In music, an étude is known as “a study,” where each piece often focuses on a specific technique or exercise.
During the Spring 2021 semester, when Oxy faculty and students engaged in remote teaching and learning, Associate Professor of Music Adam Schoenberg challenged his composition students to reflect on their time during the pandemic and how they might translate that into a piano étude. Schoenberg then partnered with friend and collaborator, GRAMMY-winning pianist and Steinway Artist Nadia Shpachenko, to perform these works, dubbed COVID STUDIES.
Brendan Kim ’21: Thank You for the Company
When I initially learned the prompt for the semester, I was surprised to find out how quickly I latched on to the first idea that came into my head. From the start, I knew that I wanted to compose a piece that captured the monotony of quarantine and how the days, weeks and months began blurring themselves into the same grating melody.

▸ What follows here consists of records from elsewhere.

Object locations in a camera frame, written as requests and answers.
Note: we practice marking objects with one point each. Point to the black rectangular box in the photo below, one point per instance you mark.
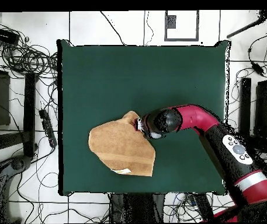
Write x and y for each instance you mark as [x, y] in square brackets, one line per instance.
[3, 35]

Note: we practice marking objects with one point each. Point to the black tripod leg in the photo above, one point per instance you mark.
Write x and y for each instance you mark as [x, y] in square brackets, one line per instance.
[245, 28]

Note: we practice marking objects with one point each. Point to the black flat device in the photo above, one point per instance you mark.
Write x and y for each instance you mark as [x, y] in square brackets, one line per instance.
[203, 207]

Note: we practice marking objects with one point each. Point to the dark green table cloth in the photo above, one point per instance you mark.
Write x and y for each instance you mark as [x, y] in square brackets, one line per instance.
[100, 81]

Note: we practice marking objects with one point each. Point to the grey square floor frame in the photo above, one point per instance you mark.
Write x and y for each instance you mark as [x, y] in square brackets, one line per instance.
[181, 40]

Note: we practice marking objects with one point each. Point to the grey curved stand base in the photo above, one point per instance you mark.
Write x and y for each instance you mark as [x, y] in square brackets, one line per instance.
[16, 164]

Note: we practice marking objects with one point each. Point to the long black power strip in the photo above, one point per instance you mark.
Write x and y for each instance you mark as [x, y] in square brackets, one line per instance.
[47, 127]

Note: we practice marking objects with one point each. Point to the black upright bar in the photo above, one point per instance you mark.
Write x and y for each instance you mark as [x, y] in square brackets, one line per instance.
[245, 98]

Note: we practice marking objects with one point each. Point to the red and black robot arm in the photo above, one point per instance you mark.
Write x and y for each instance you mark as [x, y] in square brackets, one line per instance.
[194, 116]

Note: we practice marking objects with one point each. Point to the small grey square plate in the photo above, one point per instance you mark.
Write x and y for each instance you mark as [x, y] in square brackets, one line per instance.
[171, 21]

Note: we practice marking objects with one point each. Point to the black metal frame stand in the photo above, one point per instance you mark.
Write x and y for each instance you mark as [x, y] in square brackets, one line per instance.
[29, 105]

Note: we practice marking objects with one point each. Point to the black inline power brick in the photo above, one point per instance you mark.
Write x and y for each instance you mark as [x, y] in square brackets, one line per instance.
[257, 68]

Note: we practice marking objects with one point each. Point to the tan terry towel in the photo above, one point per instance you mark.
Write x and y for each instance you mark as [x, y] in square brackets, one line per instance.
[121, 144]

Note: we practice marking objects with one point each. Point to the black robot pedestal stand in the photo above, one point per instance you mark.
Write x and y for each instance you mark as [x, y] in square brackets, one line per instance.
[137, 207]

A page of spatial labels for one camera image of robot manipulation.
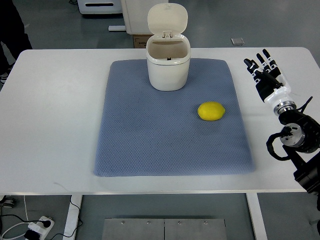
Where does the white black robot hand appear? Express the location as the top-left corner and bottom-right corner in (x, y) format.
(243, 49), (293, 107)

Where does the yellow lemon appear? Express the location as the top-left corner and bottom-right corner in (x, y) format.
(197, 101), (226, 121)

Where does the white trash bin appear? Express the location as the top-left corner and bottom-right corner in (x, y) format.
(146, 3), (191, 91)

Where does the grey floor socket plate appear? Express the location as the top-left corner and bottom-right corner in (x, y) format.
(230, 37), (245, 46)

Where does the white table leg right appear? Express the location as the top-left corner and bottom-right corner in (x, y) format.
(246, 193), (268, 240)

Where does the white table leg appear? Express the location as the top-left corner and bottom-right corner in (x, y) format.
(246, 193), (268, 240)
(62, 194), (83, 240)

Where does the cardboard box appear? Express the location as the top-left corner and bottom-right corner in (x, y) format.
(132, 34), (151, 49)

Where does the blue textured mat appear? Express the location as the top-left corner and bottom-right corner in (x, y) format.
(94, 58), (255, 177)

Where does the white cabinet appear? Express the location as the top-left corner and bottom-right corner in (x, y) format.
(108, 0), (169, 35)

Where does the white machine with slot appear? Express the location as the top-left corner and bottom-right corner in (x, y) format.
(77, 0), (122, 15)

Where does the white table leg left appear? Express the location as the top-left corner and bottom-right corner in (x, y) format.
(62, 194), (83, 240)

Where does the person in black clothes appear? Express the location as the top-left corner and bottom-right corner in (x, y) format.
(0, 0), (33, 85)

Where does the white power strip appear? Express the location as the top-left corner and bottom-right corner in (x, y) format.
(28, 216), (55, 240)

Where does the black caster wheel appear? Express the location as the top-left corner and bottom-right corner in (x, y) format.
(0, 195), (16, 208)

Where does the black power cable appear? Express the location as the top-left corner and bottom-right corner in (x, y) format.
(0, 195), (83, 240)

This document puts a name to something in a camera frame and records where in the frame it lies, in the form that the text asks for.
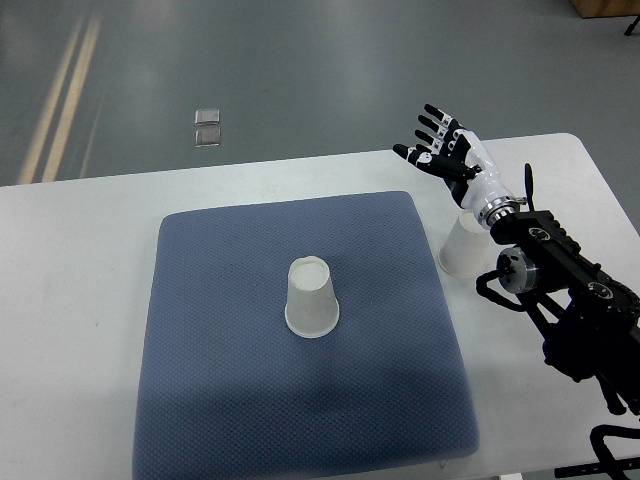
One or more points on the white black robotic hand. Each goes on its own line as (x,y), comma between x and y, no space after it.
(447,150)

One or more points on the white paper cup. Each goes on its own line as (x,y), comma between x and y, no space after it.
(464,252)
(312,309)

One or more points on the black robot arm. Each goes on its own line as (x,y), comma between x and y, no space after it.
(588,320)

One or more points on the brown wooden furniture corner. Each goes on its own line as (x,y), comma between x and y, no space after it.
(589,9)

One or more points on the black stand leg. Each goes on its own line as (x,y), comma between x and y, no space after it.
(631,27)

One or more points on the upper metal floor plate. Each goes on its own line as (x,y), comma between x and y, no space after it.
(207,116)

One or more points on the blue grey fabric cushion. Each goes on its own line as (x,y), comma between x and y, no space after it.
(228,391)

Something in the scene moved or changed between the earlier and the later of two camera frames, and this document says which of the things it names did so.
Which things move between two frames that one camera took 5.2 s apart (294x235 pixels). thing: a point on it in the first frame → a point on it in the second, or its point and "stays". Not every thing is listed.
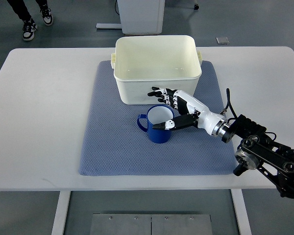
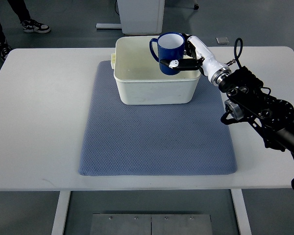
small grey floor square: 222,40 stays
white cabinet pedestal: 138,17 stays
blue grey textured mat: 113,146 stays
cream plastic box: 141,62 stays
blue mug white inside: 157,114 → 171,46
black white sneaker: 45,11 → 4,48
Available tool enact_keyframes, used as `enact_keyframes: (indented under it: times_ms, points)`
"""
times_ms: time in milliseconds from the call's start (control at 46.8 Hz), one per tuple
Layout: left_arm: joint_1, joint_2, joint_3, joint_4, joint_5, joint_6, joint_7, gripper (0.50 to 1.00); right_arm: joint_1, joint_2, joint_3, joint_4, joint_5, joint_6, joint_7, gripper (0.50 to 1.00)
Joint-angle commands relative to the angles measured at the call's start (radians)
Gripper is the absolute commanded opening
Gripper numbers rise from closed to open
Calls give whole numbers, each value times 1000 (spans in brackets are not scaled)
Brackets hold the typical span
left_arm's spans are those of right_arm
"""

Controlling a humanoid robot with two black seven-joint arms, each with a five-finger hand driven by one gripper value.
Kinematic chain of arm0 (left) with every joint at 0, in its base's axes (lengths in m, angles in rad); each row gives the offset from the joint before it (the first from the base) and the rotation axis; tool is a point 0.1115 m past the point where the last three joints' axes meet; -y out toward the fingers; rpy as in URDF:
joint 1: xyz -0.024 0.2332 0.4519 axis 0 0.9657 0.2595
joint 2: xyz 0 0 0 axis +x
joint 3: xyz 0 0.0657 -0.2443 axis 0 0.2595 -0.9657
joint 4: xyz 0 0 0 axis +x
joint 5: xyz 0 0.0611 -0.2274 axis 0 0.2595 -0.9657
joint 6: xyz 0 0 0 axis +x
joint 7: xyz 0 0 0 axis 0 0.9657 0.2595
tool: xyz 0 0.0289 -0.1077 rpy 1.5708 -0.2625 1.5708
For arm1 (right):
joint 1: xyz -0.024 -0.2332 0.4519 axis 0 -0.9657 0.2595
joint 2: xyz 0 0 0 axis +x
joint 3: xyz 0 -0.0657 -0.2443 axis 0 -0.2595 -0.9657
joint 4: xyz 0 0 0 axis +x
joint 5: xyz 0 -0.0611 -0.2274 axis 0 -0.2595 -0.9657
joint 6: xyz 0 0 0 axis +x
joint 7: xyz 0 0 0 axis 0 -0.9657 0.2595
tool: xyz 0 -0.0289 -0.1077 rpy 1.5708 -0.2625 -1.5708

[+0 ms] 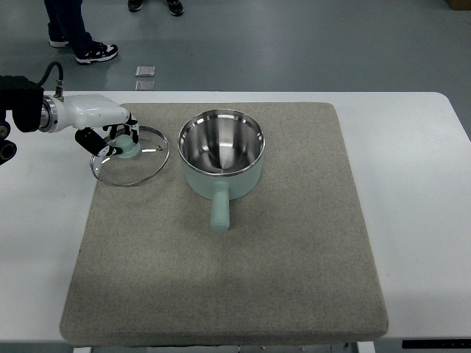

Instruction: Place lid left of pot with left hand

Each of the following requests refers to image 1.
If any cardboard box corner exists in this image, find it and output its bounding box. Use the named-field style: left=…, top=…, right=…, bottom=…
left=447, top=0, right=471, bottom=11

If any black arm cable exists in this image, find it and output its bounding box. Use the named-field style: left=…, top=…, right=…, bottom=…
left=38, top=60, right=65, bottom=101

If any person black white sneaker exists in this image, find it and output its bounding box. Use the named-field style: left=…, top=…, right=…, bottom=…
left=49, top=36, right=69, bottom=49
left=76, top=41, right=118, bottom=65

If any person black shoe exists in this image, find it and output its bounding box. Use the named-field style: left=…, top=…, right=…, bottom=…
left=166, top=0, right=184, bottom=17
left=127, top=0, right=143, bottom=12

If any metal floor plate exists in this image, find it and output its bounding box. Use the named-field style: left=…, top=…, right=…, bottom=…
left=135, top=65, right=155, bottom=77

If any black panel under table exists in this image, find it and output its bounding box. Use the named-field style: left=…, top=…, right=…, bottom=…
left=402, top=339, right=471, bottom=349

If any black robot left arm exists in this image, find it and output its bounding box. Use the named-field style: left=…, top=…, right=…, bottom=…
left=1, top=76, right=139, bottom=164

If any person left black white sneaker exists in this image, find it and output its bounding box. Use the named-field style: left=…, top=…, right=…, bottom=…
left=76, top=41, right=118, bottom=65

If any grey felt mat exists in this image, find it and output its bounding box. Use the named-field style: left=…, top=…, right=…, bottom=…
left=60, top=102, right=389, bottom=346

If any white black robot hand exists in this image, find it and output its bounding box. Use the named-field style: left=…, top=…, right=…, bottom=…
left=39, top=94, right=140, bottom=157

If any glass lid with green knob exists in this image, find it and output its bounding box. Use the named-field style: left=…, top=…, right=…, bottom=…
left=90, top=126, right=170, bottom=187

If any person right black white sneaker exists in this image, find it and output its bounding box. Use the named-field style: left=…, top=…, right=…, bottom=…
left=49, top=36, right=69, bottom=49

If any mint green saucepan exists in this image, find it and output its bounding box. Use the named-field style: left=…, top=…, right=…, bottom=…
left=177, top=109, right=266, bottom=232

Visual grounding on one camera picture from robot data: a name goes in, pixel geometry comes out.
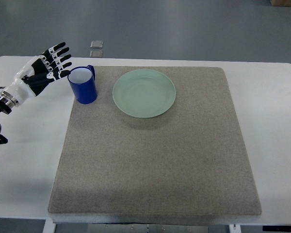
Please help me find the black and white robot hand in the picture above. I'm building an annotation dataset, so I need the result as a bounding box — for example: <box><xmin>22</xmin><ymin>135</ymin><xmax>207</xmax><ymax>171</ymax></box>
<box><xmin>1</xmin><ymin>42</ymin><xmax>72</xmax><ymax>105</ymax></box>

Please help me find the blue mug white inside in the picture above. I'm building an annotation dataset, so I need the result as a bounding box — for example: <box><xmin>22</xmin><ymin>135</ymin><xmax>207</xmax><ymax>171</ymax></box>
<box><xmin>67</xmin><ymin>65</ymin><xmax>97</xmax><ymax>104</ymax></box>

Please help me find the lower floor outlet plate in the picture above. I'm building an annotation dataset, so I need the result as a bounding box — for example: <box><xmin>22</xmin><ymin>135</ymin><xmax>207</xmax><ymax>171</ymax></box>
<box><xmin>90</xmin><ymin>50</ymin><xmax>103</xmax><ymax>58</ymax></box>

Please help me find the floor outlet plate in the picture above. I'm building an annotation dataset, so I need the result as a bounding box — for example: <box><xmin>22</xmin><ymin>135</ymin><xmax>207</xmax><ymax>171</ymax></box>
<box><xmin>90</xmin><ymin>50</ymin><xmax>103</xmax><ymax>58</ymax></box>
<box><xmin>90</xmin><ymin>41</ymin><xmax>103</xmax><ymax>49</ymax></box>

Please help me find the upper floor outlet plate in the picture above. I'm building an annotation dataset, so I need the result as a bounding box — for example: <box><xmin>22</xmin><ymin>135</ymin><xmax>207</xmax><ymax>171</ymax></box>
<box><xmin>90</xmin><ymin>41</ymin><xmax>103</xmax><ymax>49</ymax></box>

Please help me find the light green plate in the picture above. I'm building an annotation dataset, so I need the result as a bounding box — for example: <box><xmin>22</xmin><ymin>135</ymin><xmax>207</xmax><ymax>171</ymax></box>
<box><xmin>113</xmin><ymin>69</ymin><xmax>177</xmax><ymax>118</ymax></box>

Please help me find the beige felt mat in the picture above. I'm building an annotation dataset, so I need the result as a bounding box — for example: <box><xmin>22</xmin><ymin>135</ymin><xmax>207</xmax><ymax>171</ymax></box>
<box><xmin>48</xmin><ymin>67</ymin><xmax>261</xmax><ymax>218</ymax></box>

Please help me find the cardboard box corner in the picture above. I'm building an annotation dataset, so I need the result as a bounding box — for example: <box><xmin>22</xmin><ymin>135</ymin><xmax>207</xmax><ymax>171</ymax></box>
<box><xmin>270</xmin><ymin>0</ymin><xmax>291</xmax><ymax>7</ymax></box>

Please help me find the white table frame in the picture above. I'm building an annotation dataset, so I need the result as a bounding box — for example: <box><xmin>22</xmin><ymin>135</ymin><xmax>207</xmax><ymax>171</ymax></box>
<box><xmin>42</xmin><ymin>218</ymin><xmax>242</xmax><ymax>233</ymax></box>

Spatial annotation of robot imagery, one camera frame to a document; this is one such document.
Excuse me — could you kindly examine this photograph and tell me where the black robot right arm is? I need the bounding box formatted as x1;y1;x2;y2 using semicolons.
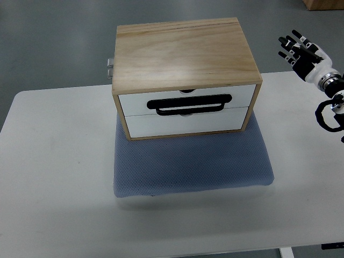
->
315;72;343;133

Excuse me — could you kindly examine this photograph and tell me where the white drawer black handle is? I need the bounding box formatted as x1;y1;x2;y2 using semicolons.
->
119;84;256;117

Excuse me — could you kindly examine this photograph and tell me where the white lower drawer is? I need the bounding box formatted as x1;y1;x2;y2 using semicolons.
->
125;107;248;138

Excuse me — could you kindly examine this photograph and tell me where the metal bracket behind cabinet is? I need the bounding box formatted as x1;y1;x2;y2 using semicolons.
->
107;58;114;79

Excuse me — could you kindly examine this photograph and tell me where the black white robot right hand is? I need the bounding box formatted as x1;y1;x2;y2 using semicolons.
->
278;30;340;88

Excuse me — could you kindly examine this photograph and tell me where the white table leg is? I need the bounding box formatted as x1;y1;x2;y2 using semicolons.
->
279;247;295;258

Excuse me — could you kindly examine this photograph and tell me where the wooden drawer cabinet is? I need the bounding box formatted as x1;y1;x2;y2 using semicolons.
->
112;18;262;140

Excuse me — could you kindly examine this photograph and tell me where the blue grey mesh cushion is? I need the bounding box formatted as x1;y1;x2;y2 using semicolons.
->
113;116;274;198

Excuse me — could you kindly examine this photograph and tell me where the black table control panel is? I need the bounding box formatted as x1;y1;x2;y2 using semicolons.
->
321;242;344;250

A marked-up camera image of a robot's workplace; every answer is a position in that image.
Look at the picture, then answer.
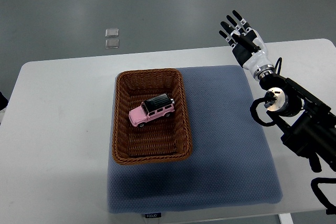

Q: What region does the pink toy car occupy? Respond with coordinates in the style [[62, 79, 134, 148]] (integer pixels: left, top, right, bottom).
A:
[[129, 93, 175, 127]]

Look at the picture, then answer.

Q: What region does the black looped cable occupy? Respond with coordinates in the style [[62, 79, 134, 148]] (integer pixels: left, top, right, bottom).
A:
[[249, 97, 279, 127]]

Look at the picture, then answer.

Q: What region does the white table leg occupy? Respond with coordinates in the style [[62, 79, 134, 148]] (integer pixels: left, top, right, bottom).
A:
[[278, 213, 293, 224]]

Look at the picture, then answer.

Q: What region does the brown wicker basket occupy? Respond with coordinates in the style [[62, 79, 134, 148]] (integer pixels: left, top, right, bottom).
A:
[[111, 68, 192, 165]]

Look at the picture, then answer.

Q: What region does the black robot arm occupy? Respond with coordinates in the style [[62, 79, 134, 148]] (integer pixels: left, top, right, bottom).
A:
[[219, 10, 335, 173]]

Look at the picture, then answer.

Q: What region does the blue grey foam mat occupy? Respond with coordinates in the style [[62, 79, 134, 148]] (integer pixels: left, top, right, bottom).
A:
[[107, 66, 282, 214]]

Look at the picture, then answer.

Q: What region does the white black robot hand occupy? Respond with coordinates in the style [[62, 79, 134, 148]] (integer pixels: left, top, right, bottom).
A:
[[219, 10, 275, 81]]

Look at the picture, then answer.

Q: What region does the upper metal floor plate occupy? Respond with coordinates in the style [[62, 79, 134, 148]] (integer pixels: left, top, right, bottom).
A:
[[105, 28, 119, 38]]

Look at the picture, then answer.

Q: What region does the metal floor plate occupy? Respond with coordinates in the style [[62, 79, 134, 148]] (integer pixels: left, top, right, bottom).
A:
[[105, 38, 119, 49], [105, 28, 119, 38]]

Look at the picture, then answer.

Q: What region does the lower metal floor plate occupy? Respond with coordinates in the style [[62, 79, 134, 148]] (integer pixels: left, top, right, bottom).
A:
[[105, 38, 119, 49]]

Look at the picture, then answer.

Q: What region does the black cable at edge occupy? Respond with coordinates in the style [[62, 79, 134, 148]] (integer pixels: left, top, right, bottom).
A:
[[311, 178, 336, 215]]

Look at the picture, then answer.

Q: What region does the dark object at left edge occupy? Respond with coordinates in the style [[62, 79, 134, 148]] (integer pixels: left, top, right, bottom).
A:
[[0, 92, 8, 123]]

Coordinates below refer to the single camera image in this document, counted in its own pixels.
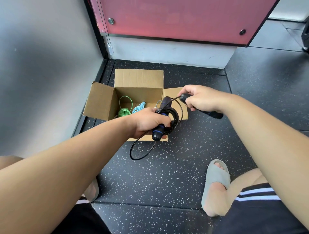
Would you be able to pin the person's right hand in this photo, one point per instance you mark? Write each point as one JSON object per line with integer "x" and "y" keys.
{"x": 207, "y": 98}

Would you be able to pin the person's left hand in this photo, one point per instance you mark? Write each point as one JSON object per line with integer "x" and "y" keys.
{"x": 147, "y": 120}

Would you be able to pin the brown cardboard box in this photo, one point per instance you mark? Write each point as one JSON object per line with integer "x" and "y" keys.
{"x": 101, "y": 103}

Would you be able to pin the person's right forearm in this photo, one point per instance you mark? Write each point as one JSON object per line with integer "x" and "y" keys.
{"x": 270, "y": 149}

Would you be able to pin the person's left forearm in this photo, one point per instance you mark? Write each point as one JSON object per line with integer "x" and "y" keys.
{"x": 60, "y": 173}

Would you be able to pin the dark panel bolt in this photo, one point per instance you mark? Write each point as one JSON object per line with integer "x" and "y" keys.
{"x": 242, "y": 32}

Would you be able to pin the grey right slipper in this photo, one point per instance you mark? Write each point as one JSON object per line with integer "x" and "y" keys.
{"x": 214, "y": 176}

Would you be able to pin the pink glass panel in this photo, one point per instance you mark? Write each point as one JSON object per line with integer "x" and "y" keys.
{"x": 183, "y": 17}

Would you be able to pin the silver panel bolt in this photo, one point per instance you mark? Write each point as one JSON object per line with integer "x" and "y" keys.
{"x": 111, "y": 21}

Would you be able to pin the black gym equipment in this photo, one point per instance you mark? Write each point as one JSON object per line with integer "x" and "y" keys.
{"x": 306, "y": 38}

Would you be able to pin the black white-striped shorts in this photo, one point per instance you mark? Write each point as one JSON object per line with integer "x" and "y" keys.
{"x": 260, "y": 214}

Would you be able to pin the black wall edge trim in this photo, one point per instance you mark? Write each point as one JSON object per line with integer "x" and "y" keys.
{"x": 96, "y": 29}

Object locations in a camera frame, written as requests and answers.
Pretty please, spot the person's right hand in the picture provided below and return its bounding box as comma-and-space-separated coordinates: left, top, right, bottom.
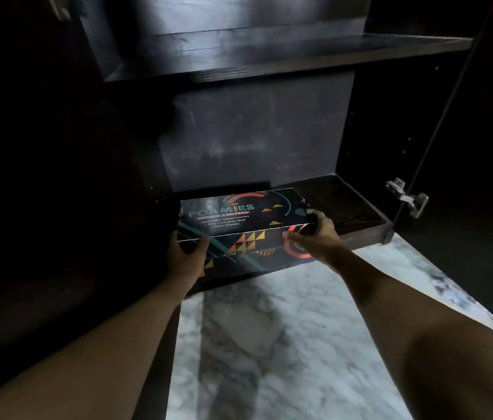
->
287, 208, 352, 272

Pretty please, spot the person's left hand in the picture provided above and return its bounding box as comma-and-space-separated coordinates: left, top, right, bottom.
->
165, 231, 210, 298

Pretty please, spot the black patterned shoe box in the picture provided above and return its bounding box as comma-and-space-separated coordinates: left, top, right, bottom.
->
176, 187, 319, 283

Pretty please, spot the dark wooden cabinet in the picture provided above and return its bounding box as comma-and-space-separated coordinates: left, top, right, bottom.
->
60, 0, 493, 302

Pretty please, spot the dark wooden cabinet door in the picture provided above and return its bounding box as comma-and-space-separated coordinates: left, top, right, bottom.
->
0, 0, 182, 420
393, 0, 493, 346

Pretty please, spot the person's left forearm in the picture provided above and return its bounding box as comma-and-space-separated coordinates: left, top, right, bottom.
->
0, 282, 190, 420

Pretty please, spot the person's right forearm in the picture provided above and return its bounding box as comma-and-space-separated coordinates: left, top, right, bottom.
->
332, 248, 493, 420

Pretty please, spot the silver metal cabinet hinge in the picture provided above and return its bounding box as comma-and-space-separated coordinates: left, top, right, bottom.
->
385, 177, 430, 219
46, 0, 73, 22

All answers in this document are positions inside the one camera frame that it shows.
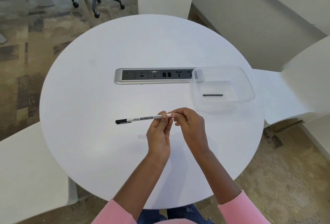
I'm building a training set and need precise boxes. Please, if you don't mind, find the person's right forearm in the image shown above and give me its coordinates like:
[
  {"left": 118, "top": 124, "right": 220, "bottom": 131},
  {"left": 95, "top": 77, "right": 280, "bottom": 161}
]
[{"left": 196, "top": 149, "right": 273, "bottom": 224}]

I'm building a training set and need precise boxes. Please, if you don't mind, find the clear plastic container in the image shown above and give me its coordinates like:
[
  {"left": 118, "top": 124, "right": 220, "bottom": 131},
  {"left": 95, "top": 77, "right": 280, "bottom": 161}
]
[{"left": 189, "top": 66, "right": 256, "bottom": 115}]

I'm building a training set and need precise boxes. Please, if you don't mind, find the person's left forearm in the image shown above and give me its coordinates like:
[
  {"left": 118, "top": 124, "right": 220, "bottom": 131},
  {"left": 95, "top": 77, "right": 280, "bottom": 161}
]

The work begins with this melody, which is quiet and unsure. As the piece progresses, it steadily becomes more and more unhinged, as if to reflect the anxiety and uncertainty that we all experienced early on in the pandemic. Eventually, the melody completely degenerates into a flurry of dissonant tritone figures before abruptly shifting to the “company” portion of the piece, as referenced in the title. This more sentimental motive, hinting at the music of Charles Ives, represents the loved ones who kept us company through this time, either through their physical or virtual presence. As this section subsides, the piece returns to a distorted variation of the original melody, which further devolves into a tempest of minor tonality and captures the surrealness of living through the chaos that was 2020.
The piece closes with a reprise of both the company and original melody, but never quite resolves due to an additional tritone modification. With a month and a half of this year remaining, this is my personal take on conveying a sort of musical “To be continued...?” Harmony or discord, which will prevail? Only time will tell.
Olivia Oosterhout ’21: The Movement
The Movement, written for two pianos, pays respect to the Black Lives Matter (BLM) movement. There is a history deeply rooted in the United States of white people stealing and appropriating traditionally Black music. As a white composer, it is incredibly important that I give credit where credit is due to show appreciation for the Black artists who have pioneered so much of the music we hear today.
The piece’s main theme uses the pentatonic scale, inspired by the tunings of many West African musical instruments including the kora and balafon. It is played mostly on black keys, showcasing the F♯ major pentatonic scale. The piece also incorporates metrically juxtaposing lines as an example of cross-beat or cross-rhythm, which is the principal element in many Sub-Saharan and West African music traditions. Philosophically, cross-beats can symbolize the challenging moments and emotional stress that People of Color face every day. Playing cross-beats while fully grounded in the main beats, prepares them for maintaining their life-purpose while unrelentingly dealing with daily microaggressions and institutionalized racism.
The rhythms also represent the very fabric of life itself; they are an embodiment of the people, symbolizing interdependence in all human relationships. Additionally, the work contains many jazz compositional techniques, and many sections within the piece allude to famous Black composers such as Miles Davis, John Coltrane, Charlie Parker, Scott Joplin, and Florence Price. Jazz, originating from African American culture, is characterized by the use of seventh chords, harmonic extensions, polyrhythms, chromaticism, call and response, modal mixture, and improvisation.
What makes this piece unique is that there are two scores: one written in a typical format, and the other shaped as a graphic score. The graphic portion spells “BLM” with the music, and provides text with information regarding the traditionally Black musical elements that I’m borrowing. The piece acknowledges and thanks many of the great Black composers and musicians, whose stories have been erased and later rewritten. I take inspiration from them, accredit their feats, and bring my own voice to the piece.